● **Task item**
Every line of the listing must be reproduced as it stands. Leave the images behind.

====== Data ======

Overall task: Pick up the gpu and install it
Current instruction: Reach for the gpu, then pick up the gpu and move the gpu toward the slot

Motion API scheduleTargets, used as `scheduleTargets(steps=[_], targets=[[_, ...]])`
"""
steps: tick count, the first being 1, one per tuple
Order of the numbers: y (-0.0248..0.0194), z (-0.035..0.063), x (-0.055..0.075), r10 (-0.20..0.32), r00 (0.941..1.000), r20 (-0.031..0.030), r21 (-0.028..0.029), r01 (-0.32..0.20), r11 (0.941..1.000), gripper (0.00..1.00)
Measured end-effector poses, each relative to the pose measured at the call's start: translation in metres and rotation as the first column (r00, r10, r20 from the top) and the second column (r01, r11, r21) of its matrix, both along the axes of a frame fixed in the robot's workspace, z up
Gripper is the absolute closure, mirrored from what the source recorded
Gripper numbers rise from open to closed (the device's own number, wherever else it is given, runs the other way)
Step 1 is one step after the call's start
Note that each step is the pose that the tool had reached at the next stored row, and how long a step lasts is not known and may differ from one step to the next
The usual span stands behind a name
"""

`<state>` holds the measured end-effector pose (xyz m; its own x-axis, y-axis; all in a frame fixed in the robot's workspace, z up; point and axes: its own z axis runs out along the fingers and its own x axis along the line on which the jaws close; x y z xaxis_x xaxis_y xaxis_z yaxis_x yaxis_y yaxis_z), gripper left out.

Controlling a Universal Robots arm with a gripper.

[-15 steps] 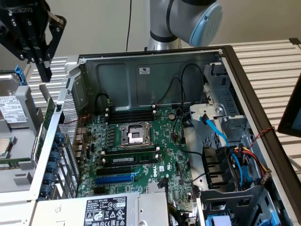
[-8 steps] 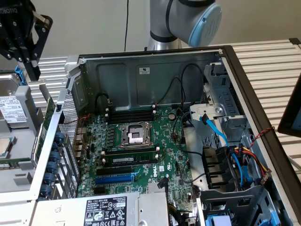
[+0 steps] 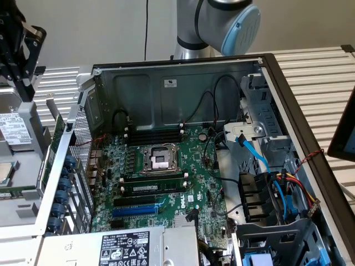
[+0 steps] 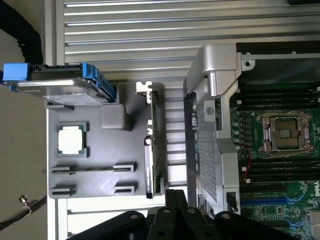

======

● **Task result**
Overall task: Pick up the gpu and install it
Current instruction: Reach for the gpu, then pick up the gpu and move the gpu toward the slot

Motion API scheduleTargets, used as `scheduleTargets(steps=[_], targets=[[_, ...]])`
"""
steps: tick count, the first being 1, one per tuple
Order of the numbers: y (-0.0248..0.0194), z (-0.035..0.063), x (-0.055..0.075), r10 (-0.20..0.32), r00 (0.941..1.000), r20 (-0.031..0.030), r21 (-0.028..0.029), r01 (-0.32..0.20), r11 (0.941..1.000), gripper (0.00..1.00)
Measured end-effector poses, each relative to the pose measured at the call's start: translation in metres and rotation as the first column (r00, r10, r20 from the top) and the second column (r01, r11, r21) of its matrix, both along the axes of a frame fixed in the robot's workspace, z up
Gripper is the absolute closure, mirrored from what the source recorded
Gripper numbers rise from open to closed (the device's own number, wherever else it is given, runs the other way)
Step 1 is one step after the call's start
Note that each step is the pose that the tool had reached at the next stored row, and how long a step lasts is not known and may differ from one step to the next
The usual span stands behind a name
"""

`<state>` holds the measured end-effector pose (xyz m; its own x-axis, y-axis; all in a frame fixed in the robot's workspace, z up; point and axes: its own z axis runs out along the fingers and its own x axis along the line on which the jaws close; x y z xaxis_x xaxis_y xaxis_z yaxis_x yaxis_y yaxis_z), gripper left out.

Controlling a Universal Robots arm with a gripper.

[-15 steps] 
[-8 steps] 
[+0 steps] 
[+0 steps] 

There is no additional output for this exercise.